Bundesregierung wusste um Gefahren
Die Bundesregierung war nach Informationen des Recherchebüros CORRECTIV vor Abschuss des Passagierflugzeuges MH17 über die Gefahren für den zivilen Luftverkehr über der Ostukraine gewarnt. Die Informationen wurden nicht an Fluggesellschaften weitergegeben.
Wie aus den Informationen hervorgeht, wurde der deutsche Botschafter Christof Weil drei Tage vor dem Abschuss zusammen mit anderen Diplomaten in der ukrainischen Hauptstadt Kiew vom ukrainischen Präsidentenamt darüber informiert, dass die von Russland unterstützten Separatisten Flugabwehrtechniken einsetzen, die den zivilen Flugverkehr bedrohen. Ein Foto, das CORRECTIV vorliegt, zeigt den deutschen Botschafter Weil, wie er sich Notizen anfertigt, während er über die Gefahren informiert wird.
Demnach wurde am gleichen Tag, dem 14. Juli 2014, ein militärisches Transportflugzeug vom Typ AN-26 in 6500 Meter Höhe abgeschossen. Der stellvertretende Chef des ukrainischen Präsidialamtes Valerij Tschalij sagte, die AN-26 sei mit einem modernen System abgeschossen worden, das von Seiten der Separatisten bislang nicht eingesetzt worden wäre.

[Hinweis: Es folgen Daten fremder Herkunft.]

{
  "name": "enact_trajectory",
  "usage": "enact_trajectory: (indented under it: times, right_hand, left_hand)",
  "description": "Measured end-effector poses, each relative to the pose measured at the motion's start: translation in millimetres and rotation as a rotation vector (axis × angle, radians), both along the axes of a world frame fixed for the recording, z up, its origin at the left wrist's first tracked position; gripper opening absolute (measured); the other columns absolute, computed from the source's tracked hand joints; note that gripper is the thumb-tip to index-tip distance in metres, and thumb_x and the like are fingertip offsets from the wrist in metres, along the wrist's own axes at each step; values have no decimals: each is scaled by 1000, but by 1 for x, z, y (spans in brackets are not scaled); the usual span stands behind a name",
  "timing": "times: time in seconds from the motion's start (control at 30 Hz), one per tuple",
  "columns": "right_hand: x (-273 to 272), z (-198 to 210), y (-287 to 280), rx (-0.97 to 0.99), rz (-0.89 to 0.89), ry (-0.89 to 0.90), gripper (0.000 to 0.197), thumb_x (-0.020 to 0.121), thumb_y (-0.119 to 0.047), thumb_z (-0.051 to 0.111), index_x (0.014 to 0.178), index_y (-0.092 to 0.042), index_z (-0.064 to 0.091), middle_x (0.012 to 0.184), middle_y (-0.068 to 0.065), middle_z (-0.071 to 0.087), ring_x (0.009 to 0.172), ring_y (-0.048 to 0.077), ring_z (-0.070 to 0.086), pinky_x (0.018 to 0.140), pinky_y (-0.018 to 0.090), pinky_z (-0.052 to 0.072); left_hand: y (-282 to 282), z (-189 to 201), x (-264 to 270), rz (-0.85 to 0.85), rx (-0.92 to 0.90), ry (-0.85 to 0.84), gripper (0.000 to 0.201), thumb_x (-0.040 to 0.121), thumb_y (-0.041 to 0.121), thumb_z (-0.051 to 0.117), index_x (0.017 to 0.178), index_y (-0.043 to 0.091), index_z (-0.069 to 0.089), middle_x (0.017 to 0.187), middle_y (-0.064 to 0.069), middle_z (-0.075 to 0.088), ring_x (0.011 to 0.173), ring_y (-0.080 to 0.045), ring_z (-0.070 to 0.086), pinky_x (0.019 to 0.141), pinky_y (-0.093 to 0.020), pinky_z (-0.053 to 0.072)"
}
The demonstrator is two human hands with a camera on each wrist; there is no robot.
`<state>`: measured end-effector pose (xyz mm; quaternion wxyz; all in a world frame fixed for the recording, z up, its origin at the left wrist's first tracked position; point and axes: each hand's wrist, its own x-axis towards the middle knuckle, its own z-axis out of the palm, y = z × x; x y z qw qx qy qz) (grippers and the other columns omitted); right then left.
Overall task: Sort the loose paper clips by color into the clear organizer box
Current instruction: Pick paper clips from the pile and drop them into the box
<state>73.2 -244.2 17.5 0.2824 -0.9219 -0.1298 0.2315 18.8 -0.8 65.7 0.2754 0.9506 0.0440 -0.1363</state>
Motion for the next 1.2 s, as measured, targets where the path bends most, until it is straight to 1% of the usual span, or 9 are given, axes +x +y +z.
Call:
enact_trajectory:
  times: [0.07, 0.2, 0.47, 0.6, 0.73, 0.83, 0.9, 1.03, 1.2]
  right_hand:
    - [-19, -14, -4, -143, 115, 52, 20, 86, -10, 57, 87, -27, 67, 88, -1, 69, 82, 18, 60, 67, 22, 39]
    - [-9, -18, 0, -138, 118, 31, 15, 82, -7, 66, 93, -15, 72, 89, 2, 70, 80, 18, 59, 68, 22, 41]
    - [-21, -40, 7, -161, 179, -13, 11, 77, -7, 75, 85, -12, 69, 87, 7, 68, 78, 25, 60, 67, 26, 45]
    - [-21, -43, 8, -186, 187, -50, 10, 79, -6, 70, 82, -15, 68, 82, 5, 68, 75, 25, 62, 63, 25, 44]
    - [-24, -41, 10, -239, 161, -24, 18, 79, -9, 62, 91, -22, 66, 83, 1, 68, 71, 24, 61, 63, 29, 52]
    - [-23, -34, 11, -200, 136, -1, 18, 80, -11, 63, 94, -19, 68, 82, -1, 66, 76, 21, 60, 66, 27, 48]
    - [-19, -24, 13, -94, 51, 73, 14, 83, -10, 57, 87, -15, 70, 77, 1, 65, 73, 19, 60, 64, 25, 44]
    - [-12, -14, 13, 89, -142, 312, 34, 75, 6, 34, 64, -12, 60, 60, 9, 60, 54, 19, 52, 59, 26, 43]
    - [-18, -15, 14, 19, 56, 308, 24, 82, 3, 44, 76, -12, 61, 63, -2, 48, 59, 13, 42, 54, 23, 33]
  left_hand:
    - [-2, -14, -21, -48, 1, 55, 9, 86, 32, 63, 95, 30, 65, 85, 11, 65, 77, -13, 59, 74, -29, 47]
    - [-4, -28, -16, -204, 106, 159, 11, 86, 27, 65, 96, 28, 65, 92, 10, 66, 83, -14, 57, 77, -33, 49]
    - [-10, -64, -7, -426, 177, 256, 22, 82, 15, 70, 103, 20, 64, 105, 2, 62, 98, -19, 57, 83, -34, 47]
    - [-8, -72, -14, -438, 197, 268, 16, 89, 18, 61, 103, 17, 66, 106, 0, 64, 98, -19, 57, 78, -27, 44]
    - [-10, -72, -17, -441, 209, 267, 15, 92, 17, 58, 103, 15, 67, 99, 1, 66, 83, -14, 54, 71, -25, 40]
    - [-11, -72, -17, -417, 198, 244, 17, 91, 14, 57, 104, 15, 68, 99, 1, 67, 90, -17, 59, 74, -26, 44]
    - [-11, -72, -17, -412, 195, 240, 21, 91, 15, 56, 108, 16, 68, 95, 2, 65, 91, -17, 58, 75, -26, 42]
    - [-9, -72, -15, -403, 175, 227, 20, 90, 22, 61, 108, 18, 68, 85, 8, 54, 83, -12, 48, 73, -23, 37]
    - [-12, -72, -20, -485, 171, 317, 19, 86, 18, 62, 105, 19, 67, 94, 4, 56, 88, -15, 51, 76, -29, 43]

Bislang hatte man geglaubt, die Separatisten würden nur so genannte Manpads einsetzen, die nur Flugzeuge in geringen Höhen gefährden könnten. Zivilflugzeuge könnten sicher darüber hinwegfliegen.
Nach dem Abschuss der AN-26 wurde der Luftraum über der Ostukraine bis 9753 Metern gesperrt.
Dass die ukrainische Warnung begründet war, wurde drei Tage später deutlich, als der Flug MH17 der Malaysia Airlines auf dem Weg von Amsterdam nach Kualar Lumpur über der Ostukraine abgeschossen wurde. 298 Menschen starben darin.
Das Bundeskanzleramt und das Bundesverteidigungsministerium haben bislang gegenüber Parlament und Öffentlichkeit bestritten, von Gefahren gewusst zu haben. In einer schriftlichen Antwort auf eine kleine Anfrage der Grünen schrieb die Regierung: „Die Bundesregierung konnte nicht davon ausgehen, dass der zivile Flugverkehr in der betreffenden Flughöhe Ziel von Angriffen sein würde.“
Die Nato berichtete bereits im Juni von russischen Panzern, welche die Grenze in die Ostukraine überschritten hätten. Nach CORRECTIV-Recherche werden russische Panzer immer von schlagkräftigen Flugabwehrsystemen begleitet, die in der Lage sind, Ziele deutlich über 10.000 Meter zu zerstören. Dieses Wissen war in Deutschland – wie in allen Natostaaten – vorhanden. Schon damals hätte die Bundesregierung vor den Gefahren gewarnt sein können.
Wir haben die Bundesregierung am Dienstag gefragt, wie sie die Informationen bewertet und warum sie den zivilen Luftverkehr nicht gewarnt hat. Wir warten auf Antworten. Sobald sie da sind, pflegen wir sie in diesen Bericht ein.